The completed ridge cap with two shiny strips of zinc that are supposed to prevent moss and fungal growth.

Those strips won't remain shiny for long. Besides, you really can't see them from the ground.

 

To prevent the wind from lifting up the shingles near the peak, I applied some tar under the tabs of the top row.

I also applied tar to all the shingles at the sides and the lower edge. I've seen strong winds lift up the shingle tabs all around the perimeter of a roof, including the peak, so I cemented around all the edges.

Extra touch: Applying tar under the tabs of upper row of shingles.

 

Completion:

Garage with completed re-roofing job.

My garage with a new roof.

This job took me a week, but I worked slow and only for 4-6 hours a day. My back and knees ached a lot for the first couple of days, so I decided to take it easy. Plus I had to stop and take pictures, write down notes, etc.

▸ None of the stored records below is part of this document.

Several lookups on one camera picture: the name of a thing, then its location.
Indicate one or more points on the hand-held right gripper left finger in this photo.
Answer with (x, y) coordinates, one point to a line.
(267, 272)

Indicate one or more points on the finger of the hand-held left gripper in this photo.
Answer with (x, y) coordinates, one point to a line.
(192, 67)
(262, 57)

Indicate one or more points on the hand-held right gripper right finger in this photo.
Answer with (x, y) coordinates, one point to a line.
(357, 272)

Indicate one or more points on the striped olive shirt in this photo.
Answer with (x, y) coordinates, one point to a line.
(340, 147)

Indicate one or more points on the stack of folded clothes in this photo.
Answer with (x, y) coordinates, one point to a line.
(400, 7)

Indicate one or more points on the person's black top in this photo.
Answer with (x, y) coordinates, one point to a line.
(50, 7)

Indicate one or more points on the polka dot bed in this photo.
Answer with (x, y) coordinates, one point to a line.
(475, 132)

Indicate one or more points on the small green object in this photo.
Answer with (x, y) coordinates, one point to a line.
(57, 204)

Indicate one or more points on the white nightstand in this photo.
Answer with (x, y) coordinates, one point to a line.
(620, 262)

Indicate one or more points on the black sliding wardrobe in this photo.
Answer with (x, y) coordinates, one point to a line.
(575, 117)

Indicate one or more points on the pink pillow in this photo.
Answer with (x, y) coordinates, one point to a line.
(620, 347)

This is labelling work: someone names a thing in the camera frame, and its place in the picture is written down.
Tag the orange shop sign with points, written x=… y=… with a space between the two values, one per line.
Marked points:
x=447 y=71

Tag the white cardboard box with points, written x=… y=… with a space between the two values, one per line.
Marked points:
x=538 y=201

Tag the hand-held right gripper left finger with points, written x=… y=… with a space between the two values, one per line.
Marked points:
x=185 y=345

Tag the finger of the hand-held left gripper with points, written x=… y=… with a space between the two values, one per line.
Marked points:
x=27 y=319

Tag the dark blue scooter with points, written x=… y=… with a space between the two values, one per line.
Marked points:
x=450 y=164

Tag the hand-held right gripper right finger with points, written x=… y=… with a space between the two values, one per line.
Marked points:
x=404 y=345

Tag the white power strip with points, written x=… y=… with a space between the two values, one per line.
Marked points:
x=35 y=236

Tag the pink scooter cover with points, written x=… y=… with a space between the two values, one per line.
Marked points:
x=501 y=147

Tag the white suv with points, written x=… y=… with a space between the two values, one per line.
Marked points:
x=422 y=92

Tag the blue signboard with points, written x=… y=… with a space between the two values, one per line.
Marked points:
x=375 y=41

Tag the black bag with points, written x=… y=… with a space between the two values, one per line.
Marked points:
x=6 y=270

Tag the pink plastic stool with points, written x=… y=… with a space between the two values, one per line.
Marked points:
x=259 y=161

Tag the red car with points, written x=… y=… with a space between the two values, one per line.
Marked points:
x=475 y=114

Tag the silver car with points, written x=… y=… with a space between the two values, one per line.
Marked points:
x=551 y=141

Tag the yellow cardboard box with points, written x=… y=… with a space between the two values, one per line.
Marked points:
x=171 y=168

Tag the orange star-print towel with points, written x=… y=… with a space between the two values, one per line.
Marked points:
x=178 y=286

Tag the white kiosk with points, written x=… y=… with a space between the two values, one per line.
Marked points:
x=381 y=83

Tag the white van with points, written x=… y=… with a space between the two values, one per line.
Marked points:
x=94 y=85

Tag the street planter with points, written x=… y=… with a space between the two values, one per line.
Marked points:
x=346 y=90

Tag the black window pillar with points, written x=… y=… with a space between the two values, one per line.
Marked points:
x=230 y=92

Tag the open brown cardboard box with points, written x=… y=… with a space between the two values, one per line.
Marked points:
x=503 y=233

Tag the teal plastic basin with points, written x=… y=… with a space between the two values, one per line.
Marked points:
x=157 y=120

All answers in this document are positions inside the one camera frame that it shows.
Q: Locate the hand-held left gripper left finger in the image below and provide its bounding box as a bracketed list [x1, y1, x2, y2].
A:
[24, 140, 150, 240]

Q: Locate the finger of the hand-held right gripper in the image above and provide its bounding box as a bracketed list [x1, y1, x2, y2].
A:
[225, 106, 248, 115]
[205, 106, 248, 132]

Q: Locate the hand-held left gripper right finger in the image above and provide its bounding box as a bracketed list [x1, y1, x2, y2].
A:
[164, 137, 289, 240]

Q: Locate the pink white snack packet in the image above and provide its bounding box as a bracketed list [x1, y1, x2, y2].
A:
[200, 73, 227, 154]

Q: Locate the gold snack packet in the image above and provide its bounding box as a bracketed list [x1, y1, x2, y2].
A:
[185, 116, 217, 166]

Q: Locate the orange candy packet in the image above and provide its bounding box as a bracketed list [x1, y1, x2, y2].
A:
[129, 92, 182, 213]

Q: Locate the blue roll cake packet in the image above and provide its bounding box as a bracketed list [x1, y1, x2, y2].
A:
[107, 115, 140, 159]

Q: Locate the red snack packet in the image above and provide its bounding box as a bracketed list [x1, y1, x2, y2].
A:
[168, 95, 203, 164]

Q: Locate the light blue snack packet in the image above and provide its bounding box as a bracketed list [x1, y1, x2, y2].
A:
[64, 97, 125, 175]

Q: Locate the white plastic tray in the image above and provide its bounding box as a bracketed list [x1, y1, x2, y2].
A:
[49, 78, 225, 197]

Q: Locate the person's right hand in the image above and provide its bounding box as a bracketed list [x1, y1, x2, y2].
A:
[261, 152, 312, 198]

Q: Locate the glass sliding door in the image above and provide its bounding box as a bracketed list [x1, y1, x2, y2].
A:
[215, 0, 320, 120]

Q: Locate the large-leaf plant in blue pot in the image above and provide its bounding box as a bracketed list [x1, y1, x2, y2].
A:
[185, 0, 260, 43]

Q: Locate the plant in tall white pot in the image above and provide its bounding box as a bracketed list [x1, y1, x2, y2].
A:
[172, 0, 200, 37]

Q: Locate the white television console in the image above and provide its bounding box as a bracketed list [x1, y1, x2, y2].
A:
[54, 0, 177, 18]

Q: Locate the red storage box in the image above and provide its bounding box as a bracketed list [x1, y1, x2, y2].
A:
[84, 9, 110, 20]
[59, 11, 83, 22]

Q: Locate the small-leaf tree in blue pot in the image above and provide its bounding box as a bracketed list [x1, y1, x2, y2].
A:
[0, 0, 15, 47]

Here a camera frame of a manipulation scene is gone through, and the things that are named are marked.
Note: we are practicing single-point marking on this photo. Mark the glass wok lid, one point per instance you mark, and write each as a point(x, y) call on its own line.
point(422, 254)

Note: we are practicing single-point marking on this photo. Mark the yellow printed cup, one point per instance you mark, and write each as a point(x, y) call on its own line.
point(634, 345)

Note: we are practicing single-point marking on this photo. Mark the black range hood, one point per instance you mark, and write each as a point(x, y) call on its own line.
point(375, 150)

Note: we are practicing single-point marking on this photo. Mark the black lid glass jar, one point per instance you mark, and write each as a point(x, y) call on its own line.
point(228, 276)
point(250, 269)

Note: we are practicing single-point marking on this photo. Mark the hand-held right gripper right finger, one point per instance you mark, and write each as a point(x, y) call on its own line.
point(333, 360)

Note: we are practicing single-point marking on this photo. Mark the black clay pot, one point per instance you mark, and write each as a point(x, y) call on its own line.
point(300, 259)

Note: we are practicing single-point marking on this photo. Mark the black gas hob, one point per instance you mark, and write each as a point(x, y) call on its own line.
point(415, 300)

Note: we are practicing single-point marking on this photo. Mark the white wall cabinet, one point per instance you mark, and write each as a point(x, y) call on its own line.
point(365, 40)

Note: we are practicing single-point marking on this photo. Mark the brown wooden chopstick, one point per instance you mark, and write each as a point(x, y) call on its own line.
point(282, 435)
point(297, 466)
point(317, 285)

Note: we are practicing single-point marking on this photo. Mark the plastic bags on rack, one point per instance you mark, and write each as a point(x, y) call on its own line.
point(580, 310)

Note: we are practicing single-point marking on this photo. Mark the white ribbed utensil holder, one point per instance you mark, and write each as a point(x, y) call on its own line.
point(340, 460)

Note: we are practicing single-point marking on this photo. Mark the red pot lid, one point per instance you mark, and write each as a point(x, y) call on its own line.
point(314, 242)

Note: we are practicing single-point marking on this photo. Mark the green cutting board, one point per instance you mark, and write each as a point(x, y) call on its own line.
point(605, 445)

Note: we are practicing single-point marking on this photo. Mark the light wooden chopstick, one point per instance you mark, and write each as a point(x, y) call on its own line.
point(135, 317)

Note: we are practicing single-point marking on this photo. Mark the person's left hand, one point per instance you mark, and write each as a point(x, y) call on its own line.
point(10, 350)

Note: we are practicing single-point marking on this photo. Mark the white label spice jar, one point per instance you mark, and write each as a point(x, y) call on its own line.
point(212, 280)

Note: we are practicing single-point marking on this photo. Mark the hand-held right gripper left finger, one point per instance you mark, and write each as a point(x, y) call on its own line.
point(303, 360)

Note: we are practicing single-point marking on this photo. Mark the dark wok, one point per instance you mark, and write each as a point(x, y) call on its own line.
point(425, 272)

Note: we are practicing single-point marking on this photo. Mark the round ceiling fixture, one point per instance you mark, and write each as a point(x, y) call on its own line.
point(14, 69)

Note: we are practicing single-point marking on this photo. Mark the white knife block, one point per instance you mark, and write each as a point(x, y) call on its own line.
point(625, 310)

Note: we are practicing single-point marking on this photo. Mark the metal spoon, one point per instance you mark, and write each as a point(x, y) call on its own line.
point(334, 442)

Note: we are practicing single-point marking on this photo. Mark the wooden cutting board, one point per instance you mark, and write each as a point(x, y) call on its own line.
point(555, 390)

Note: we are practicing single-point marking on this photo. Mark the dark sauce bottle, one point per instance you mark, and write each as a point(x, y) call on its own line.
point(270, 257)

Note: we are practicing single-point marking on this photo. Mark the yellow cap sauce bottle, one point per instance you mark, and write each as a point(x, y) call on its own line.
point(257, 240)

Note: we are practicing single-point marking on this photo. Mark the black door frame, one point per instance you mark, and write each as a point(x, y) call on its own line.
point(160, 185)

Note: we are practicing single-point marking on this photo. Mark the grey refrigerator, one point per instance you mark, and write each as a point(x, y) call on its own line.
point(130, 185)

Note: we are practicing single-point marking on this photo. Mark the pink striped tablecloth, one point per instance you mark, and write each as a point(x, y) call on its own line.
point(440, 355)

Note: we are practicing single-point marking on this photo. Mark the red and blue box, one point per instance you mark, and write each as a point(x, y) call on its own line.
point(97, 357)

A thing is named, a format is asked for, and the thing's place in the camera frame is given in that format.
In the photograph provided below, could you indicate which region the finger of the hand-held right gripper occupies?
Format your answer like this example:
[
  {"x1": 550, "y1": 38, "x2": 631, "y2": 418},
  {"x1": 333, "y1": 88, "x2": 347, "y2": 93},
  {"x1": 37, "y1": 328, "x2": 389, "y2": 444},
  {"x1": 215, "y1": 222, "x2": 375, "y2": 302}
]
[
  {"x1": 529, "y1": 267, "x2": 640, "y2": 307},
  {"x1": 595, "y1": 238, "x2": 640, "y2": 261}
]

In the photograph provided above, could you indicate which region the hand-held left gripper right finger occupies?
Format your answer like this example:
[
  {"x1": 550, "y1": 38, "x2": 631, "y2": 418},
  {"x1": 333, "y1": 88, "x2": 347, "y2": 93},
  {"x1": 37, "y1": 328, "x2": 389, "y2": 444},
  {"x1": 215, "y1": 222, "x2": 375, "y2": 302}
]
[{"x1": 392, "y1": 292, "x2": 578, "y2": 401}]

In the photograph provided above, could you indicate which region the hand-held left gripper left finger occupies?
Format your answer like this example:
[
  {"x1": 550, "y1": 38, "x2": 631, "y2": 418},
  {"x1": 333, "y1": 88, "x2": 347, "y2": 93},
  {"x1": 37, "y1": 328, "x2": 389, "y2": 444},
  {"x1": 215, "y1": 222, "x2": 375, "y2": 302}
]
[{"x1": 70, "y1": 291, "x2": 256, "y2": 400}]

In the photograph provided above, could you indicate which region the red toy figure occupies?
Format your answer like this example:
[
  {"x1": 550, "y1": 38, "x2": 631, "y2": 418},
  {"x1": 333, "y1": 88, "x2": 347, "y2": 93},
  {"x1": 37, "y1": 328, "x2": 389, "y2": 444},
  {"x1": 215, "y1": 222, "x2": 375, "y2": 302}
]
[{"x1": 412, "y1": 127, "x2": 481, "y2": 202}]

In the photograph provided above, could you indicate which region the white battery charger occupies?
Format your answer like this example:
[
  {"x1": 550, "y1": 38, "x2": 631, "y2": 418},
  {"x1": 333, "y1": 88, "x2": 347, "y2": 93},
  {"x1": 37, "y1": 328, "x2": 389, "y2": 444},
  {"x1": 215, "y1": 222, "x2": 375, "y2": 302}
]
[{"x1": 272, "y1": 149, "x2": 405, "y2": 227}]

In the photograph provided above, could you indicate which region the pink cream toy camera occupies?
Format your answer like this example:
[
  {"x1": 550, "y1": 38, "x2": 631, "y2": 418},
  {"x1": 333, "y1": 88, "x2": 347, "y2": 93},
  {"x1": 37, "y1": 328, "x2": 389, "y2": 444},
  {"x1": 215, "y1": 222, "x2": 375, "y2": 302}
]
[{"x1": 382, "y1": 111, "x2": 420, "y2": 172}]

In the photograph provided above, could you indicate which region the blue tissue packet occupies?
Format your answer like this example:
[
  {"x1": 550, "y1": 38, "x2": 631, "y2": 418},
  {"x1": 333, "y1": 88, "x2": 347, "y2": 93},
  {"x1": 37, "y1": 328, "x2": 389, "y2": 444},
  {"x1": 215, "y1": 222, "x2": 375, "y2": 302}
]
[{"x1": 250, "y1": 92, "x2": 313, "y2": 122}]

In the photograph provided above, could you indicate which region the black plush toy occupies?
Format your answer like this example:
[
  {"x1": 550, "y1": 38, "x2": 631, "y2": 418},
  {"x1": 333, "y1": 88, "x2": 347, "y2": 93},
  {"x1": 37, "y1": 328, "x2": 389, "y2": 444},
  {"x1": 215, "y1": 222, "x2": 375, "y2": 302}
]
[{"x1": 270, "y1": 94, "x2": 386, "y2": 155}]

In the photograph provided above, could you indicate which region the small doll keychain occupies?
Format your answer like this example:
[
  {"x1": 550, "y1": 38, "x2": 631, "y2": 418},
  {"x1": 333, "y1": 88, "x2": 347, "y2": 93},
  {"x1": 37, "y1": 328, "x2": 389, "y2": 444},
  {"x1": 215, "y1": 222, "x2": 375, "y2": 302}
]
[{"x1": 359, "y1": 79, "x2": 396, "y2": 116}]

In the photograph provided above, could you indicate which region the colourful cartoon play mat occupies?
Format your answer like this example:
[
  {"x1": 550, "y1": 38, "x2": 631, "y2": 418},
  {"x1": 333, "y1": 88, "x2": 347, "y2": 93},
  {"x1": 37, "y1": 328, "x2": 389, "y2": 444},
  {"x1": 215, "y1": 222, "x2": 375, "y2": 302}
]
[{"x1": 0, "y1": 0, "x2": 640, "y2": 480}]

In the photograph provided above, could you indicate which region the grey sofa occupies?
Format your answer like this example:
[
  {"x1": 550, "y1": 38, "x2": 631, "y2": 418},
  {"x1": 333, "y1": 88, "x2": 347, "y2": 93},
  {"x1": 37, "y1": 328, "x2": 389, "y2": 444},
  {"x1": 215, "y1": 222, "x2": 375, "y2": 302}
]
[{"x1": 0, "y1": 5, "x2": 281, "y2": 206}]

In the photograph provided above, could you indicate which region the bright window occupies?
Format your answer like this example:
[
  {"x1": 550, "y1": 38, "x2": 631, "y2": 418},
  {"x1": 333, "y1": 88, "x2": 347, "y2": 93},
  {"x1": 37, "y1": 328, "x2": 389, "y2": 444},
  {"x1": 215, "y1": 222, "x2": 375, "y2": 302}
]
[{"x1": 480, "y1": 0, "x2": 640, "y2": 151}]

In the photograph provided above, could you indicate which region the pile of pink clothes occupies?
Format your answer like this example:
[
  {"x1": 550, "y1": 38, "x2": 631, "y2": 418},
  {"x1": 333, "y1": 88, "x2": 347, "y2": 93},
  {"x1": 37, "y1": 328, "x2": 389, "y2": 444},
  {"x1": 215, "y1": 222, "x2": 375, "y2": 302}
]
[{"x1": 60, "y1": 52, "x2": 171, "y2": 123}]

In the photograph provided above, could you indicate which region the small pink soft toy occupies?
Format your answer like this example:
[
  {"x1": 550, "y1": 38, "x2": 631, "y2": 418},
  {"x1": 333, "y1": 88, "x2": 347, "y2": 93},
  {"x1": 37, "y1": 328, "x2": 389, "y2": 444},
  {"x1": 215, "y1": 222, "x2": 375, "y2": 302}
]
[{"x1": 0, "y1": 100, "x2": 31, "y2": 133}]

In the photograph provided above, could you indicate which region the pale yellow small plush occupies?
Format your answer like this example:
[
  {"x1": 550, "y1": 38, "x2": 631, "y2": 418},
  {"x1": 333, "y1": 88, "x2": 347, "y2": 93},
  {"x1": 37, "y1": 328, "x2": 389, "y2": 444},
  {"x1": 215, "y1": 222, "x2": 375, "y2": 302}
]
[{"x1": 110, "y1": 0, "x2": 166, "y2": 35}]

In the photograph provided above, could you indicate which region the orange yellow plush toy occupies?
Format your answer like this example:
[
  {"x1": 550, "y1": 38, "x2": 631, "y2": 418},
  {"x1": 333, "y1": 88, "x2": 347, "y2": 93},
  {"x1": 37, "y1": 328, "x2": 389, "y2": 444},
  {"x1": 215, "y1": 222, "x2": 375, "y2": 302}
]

With some helpers a job like this can probably be completed in a weekend.

 

Notes On Material Cost:

I plan to replace this garage with something much bigger and better, but that won't happen for a long time. Consequently, I didn't want to pour too much money into this structure, yet I was willing to spend a few bucks to maintain it and make some minor improvements.

I would have preferred to use architectural shingles, but the brand and style I wanted cost $27 a bundle (in fall 2008). The price of asphalt shingles has gone up dramatically as the price of petroleum as risen. To keep the cost under control, I chose lower-cost 3-tab shingles from IKO, which cost just over $18 a bundle at Menard's. This decision saved me over $200.

 

Item Unit Price Quantity Subtotal
Shingles, 3-Tab $18.15 per bundle 23 $417.45
15# Felt $23.50 2 $47.00
Roof Cement (Tar) $2.37 per tube 4 $9.48
Coil Roofing Nails   1 Box $34.76
Zinc Strip     $31.74
Staples, 1/4" $2.67 2 $5.34
Roofing Nails, 1¼"   About 1 pound * $5.00
Starter Strip $10.50 for 33 feet 2 * $21.00
Shingle Disposal $32 per cubic yard 2 $64.00
       
    TOTAL: (Before sales tax) $635.77

* Since I already had these items, my total cost for the new garage roof was $610, plus sales tax. So I spent less than 650 bucks to replace a 730 square foot roof.

I only used about half of the box of coil roofing nails.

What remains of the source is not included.